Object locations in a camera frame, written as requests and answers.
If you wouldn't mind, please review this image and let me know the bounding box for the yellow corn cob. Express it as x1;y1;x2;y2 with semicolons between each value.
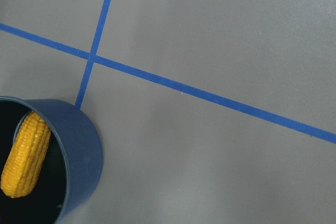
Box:
1;111;51;198

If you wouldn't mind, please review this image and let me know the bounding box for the blue tape line crosswise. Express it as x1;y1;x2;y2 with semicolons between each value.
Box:
1;23;335;144

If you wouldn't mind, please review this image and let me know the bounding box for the blue tape line lengthwise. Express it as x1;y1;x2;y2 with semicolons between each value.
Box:
75;0;111;109

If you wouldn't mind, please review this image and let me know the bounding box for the blue saucepan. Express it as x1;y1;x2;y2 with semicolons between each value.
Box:
1;97;103;223
================================
Problem to work on
Your response should contain each line of the entries above that holds the string "tape".

Response to this exercise
If you wouldn't mind, please review this image and let me know the bounding box for the blue tape line crosswise. Express it as x1;y1;x2;y2 with semicolons between each value.
If you wouldn't mind, please review this image and let me know the bounding box for the blue tape line lengthwise. Express it as x1;y1;x2;y2 with semicolons between each value.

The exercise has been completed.